Problem description:
Only certain lines below are wanted: those starting at the line containing "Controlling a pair" and ending at the line containing "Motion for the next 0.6", both included, each retyped exactly.

Data to use:

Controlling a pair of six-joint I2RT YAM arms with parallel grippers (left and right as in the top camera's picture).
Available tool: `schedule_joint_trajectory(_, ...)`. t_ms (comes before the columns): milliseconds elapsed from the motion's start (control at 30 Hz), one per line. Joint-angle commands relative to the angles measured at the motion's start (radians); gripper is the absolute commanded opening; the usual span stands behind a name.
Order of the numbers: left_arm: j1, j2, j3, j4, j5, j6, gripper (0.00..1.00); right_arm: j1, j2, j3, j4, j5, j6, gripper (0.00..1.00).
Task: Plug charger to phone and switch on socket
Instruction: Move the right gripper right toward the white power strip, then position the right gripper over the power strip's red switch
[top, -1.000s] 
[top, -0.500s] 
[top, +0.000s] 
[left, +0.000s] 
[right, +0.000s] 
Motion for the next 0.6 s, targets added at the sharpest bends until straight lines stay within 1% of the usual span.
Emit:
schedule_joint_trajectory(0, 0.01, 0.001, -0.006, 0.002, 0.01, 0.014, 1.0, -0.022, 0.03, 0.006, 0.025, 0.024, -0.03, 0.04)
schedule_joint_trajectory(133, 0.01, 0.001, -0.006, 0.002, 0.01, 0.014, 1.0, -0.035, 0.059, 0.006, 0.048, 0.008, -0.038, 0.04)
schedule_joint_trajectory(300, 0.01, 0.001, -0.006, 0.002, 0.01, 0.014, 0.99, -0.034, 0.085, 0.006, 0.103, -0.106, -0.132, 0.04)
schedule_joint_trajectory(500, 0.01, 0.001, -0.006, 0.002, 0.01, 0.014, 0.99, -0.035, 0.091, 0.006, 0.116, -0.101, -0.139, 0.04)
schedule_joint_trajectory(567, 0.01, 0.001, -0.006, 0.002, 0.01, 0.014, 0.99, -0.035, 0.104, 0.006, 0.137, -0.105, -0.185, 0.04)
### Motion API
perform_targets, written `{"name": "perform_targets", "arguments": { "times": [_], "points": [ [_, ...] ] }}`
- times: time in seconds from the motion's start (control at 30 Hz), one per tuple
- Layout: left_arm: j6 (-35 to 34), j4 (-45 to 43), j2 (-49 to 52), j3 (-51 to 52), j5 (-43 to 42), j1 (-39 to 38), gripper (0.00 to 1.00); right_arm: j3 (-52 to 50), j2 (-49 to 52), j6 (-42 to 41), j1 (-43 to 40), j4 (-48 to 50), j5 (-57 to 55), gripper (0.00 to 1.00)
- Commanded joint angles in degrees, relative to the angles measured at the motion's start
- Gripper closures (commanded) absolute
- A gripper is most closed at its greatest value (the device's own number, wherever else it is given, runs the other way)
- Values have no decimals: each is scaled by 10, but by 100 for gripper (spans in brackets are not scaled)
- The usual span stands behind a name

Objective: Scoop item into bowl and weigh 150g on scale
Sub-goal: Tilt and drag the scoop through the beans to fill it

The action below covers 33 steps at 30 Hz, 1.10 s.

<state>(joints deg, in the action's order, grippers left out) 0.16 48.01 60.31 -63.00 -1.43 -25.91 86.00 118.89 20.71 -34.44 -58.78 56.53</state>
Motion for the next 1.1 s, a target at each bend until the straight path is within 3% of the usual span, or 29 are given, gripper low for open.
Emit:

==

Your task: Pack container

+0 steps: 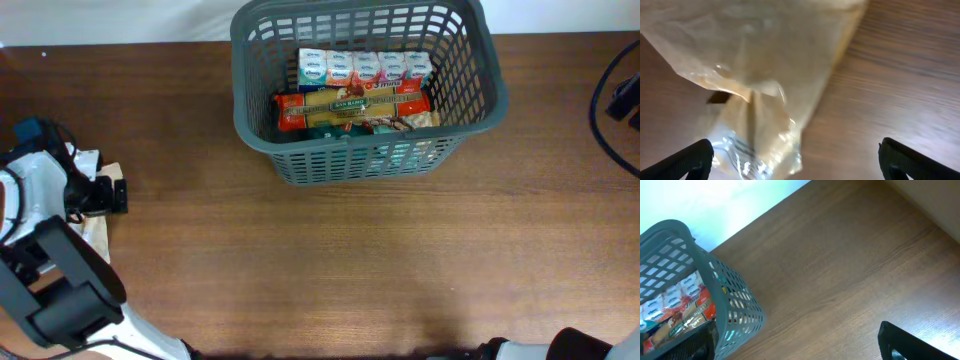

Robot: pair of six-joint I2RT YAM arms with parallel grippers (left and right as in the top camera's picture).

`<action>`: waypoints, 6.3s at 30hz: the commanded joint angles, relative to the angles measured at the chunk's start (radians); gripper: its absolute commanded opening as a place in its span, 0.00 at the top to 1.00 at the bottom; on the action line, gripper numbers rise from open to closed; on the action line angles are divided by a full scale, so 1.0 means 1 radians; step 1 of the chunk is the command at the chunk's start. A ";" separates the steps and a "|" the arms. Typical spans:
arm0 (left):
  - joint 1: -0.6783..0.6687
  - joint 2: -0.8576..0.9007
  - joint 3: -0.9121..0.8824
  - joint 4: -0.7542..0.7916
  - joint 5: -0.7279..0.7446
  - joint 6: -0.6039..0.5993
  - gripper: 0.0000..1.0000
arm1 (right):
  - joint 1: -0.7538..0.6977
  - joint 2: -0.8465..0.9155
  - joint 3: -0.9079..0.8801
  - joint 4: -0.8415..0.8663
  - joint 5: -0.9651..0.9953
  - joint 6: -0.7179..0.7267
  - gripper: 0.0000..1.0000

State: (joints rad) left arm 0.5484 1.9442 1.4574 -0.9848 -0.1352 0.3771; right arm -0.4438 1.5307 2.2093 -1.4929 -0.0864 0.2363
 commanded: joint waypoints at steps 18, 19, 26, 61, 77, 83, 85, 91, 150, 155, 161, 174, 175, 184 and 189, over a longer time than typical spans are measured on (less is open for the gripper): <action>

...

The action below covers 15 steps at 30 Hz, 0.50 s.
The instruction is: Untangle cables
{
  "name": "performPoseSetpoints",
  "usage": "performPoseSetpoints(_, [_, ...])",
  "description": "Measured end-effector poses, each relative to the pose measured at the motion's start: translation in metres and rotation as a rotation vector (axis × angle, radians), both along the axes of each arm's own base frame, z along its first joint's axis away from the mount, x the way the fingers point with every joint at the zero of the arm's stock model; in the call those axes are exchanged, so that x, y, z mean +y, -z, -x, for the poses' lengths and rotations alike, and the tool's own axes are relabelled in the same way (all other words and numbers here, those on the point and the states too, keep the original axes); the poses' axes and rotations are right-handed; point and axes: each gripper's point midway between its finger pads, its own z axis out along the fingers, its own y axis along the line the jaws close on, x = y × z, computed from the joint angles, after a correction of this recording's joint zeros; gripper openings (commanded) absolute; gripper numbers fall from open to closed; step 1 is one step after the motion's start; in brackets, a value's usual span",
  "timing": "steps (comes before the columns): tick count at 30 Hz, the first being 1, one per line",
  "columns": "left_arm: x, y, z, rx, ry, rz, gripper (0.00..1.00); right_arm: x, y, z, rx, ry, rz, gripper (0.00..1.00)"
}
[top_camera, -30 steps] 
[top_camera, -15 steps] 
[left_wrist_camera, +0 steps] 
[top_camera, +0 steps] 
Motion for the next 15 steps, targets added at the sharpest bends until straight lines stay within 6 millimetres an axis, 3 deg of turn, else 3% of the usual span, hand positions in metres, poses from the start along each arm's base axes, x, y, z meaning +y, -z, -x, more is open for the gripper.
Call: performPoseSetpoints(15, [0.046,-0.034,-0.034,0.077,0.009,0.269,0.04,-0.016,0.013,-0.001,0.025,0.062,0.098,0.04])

Finished task:
Controlling a pair of six-joint I2RT YAM arms with parallel grippers (left and right as in the top camera's picture).
Available tool: `schedule_joint_trajectory(_, ...)`. t_ms (comes before the columns): milliseconds elapsed from the motion's start (control at 30 Hz), one per line. Joint-angle commands relative to the angles measured at the motion's start (radians); gripper is the absolute commanded opening; the usual span stands behind a name.
Order of the numbers: left_arm: j1, j2, j3, j4, j5, j6, gripper (0.00..1.00); right_arm: j1, j2, j3, j4, j5, j6, gripper (0.00..1.00).
Task: Plug charger to phone and switch on socket
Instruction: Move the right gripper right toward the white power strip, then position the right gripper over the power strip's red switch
[top, -1.000s] 
[top, -0.500s] 
[top, +0.000s] 
[left, +0.000s] 
[right, +0.000s] 
Motion for the next 0.6 s, targets added at the sharpest bends until straight lines stay within 1% of the usual span.

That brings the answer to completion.